## WHAT IS REQUIRED
Using the listing below, keep only the lines with the word "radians" and copy them.

* * *

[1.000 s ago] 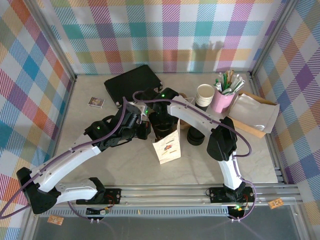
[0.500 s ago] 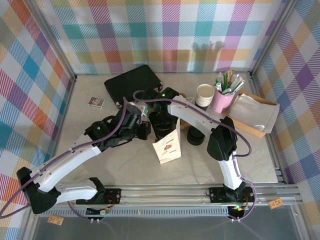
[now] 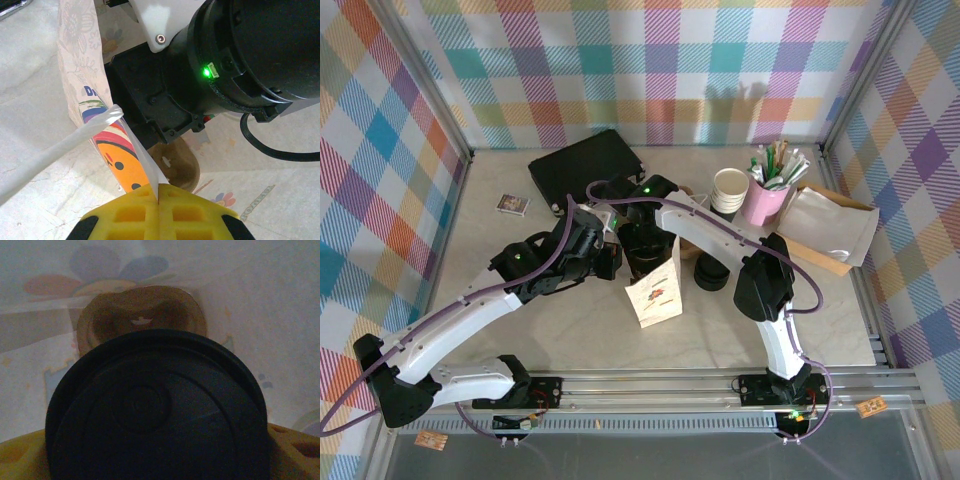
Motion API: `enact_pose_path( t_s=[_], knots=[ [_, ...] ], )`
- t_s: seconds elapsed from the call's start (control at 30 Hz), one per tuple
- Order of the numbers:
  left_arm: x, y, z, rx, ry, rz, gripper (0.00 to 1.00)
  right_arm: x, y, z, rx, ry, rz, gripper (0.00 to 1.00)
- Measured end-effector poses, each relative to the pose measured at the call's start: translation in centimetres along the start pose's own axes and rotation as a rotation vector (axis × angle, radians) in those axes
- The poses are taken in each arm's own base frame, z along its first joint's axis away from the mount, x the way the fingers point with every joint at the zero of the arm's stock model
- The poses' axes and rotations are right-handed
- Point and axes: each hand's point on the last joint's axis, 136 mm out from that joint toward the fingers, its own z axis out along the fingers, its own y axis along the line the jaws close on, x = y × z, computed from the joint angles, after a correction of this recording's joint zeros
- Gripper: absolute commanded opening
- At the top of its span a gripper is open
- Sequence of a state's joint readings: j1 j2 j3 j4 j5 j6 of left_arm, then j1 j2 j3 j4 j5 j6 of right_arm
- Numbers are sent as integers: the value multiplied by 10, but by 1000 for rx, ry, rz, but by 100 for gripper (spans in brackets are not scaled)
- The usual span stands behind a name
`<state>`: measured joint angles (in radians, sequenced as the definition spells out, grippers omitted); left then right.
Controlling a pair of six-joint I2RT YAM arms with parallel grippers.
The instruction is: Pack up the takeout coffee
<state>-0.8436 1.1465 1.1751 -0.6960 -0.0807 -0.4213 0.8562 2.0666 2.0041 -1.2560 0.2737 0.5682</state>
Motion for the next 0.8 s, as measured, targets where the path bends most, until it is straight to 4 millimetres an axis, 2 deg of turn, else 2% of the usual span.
enact_pose_path(
  t_s=[0.8],
  knots=[
    [-2, -1, 1, -6, -12, 6, 0, -7, -4, 3, 3, -13, 2, 51]
  ],
)
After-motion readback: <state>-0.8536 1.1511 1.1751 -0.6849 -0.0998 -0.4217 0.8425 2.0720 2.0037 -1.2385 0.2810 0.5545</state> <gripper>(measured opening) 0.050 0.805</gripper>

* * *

## THE ANSWER
- Measured end-effector poses, each relative to the pose measured at the call's start: translation in centimetres along the start pose's own axes and rotation as a rotation vector (axis × angle, radians) in those axes
`<state>`: measured joint angles (in radians, sequenced as the definition spells out, grippers omitted); left then right.

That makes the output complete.